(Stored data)
■ ■ ■ ■

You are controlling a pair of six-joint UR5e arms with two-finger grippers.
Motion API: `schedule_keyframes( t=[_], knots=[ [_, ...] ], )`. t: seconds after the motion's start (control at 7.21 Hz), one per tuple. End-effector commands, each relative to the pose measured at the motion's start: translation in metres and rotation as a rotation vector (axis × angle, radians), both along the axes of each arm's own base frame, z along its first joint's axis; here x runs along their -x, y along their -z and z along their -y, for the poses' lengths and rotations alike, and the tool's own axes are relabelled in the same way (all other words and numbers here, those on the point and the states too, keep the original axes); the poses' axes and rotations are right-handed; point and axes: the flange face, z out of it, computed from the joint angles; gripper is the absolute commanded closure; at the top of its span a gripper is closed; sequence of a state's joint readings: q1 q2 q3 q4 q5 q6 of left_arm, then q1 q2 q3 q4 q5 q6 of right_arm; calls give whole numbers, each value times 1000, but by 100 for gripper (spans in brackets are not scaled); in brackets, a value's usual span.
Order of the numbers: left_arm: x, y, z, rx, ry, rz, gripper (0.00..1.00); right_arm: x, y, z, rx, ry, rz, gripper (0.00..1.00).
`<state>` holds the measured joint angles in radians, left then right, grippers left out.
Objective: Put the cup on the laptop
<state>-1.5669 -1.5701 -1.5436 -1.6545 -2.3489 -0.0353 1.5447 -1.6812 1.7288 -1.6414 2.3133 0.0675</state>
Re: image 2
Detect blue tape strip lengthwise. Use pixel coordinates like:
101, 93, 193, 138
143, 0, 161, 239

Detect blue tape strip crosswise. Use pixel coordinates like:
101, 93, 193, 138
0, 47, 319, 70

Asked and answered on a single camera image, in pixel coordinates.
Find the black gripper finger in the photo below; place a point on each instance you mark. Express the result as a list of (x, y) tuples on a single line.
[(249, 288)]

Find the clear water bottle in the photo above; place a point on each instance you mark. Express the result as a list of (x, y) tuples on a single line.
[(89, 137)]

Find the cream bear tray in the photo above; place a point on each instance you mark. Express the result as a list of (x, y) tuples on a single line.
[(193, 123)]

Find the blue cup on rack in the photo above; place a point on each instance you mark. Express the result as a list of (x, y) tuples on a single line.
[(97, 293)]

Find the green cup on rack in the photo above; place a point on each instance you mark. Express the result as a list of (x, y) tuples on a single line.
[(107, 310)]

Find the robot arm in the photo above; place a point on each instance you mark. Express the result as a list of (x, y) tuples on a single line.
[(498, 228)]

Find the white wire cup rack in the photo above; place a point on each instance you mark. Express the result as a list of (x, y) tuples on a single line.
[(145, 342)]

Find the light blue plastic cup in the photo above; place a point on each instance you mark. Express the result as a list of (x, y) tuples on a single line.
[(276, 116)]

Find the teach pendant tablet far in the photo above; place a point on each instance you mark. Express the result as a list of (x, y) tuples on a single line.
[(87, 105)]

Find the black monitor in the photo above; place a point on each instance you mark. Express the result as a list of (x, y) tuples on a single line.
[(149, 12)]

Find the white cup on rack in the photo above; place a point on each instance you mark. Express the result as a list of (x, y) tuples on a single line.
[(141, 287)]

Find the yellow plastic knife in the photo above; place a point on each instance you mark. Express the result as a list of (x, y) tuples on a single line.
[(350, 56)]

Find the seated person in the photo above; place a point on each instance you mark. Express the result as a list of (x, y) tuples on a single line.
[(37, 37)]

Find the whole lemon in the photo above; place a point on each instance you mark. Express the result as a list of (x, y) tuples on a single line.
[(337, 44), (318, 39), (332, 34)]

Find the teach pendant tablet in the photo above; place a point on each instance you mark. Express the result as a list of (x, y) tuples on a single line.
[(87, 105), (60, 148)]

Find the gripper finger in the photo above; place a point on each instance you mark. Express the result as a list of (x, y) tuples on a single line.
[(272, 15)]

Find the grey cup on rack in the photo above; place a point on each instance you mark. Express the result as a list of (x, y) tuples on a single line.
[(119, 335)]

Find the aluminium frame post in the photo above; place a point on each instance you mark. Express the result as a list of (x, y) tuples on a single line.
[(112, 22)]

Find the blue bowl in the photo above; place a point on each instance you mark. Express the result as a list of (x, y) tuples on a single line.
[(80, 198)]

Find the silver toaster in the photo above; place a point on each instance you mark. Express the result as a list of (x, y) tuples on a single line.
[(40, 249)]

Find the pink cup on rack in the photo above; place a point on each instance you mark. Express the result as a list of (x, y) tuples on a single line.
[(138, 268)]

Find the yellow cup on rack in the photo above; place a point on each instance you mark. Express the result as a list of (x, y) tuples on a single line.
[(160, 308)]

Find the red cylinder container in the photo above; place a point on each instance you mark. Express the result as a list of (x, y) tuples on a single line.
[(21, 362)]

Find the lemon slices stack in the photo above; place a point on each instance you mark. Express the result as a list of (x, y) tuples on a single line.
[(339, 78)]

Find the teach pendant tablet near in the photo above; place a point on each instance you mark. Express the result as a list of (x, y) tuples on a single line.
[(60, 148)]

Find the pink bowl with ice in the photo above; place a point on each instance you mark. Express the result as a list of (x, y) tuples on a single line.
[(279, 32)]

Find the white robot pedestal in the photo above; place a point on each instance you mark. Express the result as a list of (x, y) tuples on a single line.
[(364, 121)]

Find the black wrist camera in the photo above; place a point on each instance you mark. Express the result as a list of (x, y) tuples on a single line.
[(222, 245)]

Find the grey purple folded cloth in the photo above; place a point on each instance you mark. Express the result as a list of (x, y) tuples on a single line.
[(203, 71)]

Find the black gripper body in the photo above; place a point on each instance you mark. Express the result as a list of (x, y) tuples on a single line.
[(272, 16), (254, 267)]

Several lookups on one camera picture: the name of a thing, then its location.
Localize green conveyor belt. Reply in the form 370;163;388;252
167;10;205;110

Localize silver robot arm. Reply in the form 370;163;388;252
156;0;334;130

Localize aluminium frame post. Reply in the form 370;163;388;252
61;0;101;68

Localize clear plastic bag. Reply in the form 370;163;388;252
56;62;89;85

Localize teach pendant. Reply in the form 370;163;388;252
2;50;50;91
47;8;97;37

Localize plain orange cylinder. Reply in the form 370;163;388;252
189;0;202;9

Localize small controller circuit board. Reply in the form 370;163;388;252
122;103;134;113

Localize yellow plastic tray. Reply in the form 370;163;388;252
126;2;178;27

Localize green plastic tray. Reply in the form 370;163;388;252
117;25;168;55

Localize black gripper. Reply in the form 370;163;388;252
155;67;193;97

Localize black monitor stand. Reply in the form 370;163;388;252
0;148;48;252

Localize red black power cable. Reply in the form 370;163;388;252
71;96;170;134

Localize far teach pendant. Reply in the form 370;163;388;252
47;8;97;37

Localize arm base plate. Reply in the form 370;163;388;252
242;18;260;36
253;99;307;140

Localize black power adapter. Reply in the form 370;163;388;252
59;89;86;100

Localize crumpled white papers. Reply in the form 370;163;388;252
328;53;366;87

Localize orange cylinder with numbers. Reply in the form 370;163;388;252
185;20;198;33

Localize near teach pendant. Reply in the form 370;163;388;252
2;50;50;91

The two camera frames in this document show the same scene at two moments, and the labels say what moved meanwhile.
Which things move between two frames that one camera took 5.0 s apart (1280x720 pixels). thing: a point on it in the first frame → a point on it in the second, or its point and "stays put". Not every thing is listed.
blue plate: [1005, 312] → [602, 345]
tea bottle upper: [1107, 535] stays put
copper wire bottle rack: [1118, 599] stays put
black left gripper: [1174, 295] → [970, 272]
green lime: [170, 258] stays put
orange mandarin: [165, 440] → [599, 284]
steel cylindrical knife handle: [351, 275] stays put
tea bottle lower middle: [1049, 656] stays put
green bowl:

■ ■ ■ ■

*What is needed*: Write the data back out verbatim.

*Result of the exercise*:
You are controlling a pair of six-joint UR5e arms with two-finger grippers.
Motion API: `schedule_keyframes( t=[_], knots=[ [_, ...] ], )`. t: seconds after the motion's start (control at 7.21 Hz), one per tuple. End-effector commands, each relative to the pose measured at the motion's start: translation in metres and rotation as a rotation vector (axis × angle, radians), both along the axes of each arm's own base frame, z along its first joint's axis; here x runs along their -x, y along their -z and z along their -y, for the poses' lengths and rotations alike, and the tool's own axes are relabelled in the same way (all other words and numbers here, those on the point and the states too, keep the original axes); the poses' axes and rotations are right-handed; point and axes: the flange face, z out of it, computed from the joint angles; gripper is the absolute commanded closure; at the top of its span a gripper is closed; sequence of a state's joint readings: q1 q2 q3 q4 q5 q6 of left_arm, then q1 q2 q3 q4 q5 q6 of right_arm; calls give whole numbers, each value times 1000, but by 100 for gripper (spans in brackets are not scaled); in brackets, a value's usual span.
Order of the numbers: left_arm: x, y, z, rx, ry, rz, gripper (0.00..1.00); right_arm: x, y, z, rx, ry, rz, gripper (0.00..1.00).
`<state>` holds the measured joint angles in radians, left then right, grippers left out.
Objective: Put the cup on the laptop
<state>-1.5669 -1.5701 -1.5436 -1.6545 -2.3489 -0.0353 1.5447 -1.6812 1.7288 -1.6414 2.3133 0.0675</state>
Re: image 2
Detect blue tape strip lengthwise. Use pixel coordinates like:
101, 93, 193, 138
143, 0, 161, 239

Detect blue tape strip crosswise. Use pixel coordinates like:
101, 93, 193, 138
0, 47, 319, 70

Asked and answered on a single camera image, in pixel coordinates.
Find the black gripper finger in the photo below; place a point on each instance you mark. Express the result as a list of (x, y) tuples on a single line.
[(249, 288)]

Find the clear water bottle in the photo above; place a point on each instance you mark. Express the result as a list of (x, y) tuples on a single line.
[(89, 137)]

Find the cream bear tray in the photo above; place a point on each instance you mark. Express the result as a list of (x, y) tuples on a single line.
[(193, 123)]

Find the blue cup on rack in the photo above; place a point on each instance you mark. Express the result as a list of (x, y) tuples on a single line.
[(97, 293)]

Find the green cup on rack in the photo above; place a point on each instance you mark. Express the result as a list of (x, y) tuples on a single line.
[(107, 310)]

Find the robot arm in the photo above; place a point on each instance you mark. Express the result as a list of (x, y) tuples on a single line.
[(498, 228)]

Find the white wire cup rack in the photo above; place a point on each instance you mark. Express the result as a list of (x, y) tuples on a single line.
[(145, 342)]

Find the light blue plastic cup in the photo above; place a point on each instance you mark. Express the result as a list of (x, y) tuples on a single line.
[(276, 116)]

Find the teach pendant tablet far in the photo above; place a point on each instance you mark. Express the result as a list of (x, y) tuples on a single line.
[(87, 105)]

Find the black monitor in the photo above; place a point on each instance you mark. Express the result as a list of (x, y) tuples on a single line.
[(149, 12)]

Find the white cup on rack in the photo above; place a point on each instance you mark. Express the result as a list of (x, y) tuples on a single line.
[(141, 287)]

Find the yellow plastic knife in the photo above; place a point on each instance you mark. Express the result as a list of (x, y) tuples on a single line.
[(350, 56)]

Find the seated person in the photo above; place a point on each instance you mark. Express the result as a list of (x, y) tuples on a single line.
[(37, 37)]

Find the whole lemon in the photo above; place a point on each instance you mark. Express the result as a list of (x, y) tuples on a single line.
[(337, 44), (318, 39), (332, 34)]

Find the teach pendant tablet in the photo above; place a point on each instance you mark. Express the result as a list of (x, y) tuples on a single line.
[(87, 105), (60, 148)]

Find the gripper finger in the photo above; place a point on each instance you mark. Express the result as a list of (x, y) tuples on a single line.
[(272, 15)]

Find the grey cup on rack in the photo above; place a point on each instance you mark. Express the result as a list of (x, y) tuples on a single line.
[(119, 335)]

Find the aluminium frame post in the photo above; place a point on each instance you mark. Express the result as a list of (x, y) tuples on a single line.
[(112, 22)]

Find the blue bowl in the photo above; place a point on each instance you mark. Express the result as a list of (x, y) tuples on a single line.
[(80, 198)]

Find the silver toaster in the photo above; place a point on each instance you mark. Express the result as a list of (x, y) tuples on a single line.
[(40, 249)]

Find the pink cup on rack in the photo above; place a point on each instance you mark. Express the result as a list of (x, y) tuples on a single line.
[(138, 268)]

Find the yellow cup on rack in the photo above; place a point on each instance you mark. Express the result as a list of (x, y) tuples on a single line.
[(160, 308)]

Find the red cylinder container in the photo above; place a point on each instance you mark. Express the result as a list of (x, y) tuples on a single line.
[(21, 362)]

Find the lemon slices stack in the photo above; place a point on each instance you mark. Express the result as a list of (x, y) tuples on a single line.
[(339, 78)]

Find the teach pendant tablet near in the photo above; place a point on each instance you mark. Express the result as a list of (x, y) tuples on a single line.
[(60, 148)]

Find the pink bowl with ice in the photo above; place a point on each instance you mark. Express the result as a list of (x, y) tuples on a single line.
[(279, 32)]

Find the white robot pedestal in the photo above; place a point on each instance you mark. Express the result as a list of (x, y) tuples on a single line.
[(364, 121)]

Find the black wrist camera in the photo above; place a point on each instance you mark. Express the result as a list of (x, y) tuples on a single line.
[(222, 245)]

Find the grey purple folded cloth in the photo above; place a point on each instance you mark. Express the result as a list of (x, y) tuples on a single line.
[(203, 71)]

Find the black gripper body in the photo above; place a point on each instance you mark. Express the result as a list of (x, y) tuples on a single line.
[(272, 16), (254, 267)]

Several lookups on one camera picture: the name of a thing, then its location.
Localize green conveyor belt. Reply in the form 370;163;388;252
167;10;205;110

Localize silver robot arm. Reply in the form 370;163;388;252
156;0;334;130

Localize aluminium frame post. Reply in the form 370;163;388;252
61;0;101;68

Localize clear plastic bag. Reply in the form 370;163;388;252
56;62;89;85

Localize teach pendant. Reply in the form 370;163;388;252
2;50;50;91
47;8;97;37

Localize plain orange cylinder. Reply in the form 370;163;388;252
189;0;202;9

Localize small controller circuit board. Reply in the form 370;163;388;252
122;103;134;113

Localize yellow plastic tray. Reply in the form 370;163;388;252
126;2;178;27

Localize green plastic tray. Reply in the form 370;163;388;252
117;25;168;55

Localize black gripper. Reply in the form 370;163;388;252
155;67;193;97

Localize black monitor stand. Reply in the form 370;163;388;252
0;148;48;252

Localize red black power cable. Reply in the form 370;163;388;252
71;96;170;134

Localize far teach pendant. Reply in the form 370;163;388;252
47;8;97;37

Localize arm base plate. Reply in the form 370;163;388;252
242;18;260;36
253;99;307;140

Localize black power adapter. Reply in the form 370;163;388;252
59;89;86;100

Localize crumpled white papers. Reply in the form 370;163;388;252
328;53;366;87

Localize orange cylinder with numbers. Reply in the form 370;163;388;252
185;20;198;33

Localize near teach pendant. Reply in the form 370;163;388;252
2;50;50;91

The two camera frames in this document show the same scene at two moments, and the labels say what moved meanwhile.
Which things move between two frames that one camera took 5.0 s apart (1280x720 pixels). thing: a point on it in the first frame → a point on it in the second, or its point and "stays put". Not every thing is listed.
blue plate: [1005, 312] → [602, 345]
tea bottle upper: [1107, 535] stays put
copper wire bottle rack: [1118, 599] stays put
black left gripper: [1174, 295] → [970, 272]
green lime: [170, 258] stays put
orange mandarin: [165, 440] → [599, 284]
steel cylindrical knife handle: [351, 275] stays put
tea bottle lower middle: [1049, 656] stays put
green bowl:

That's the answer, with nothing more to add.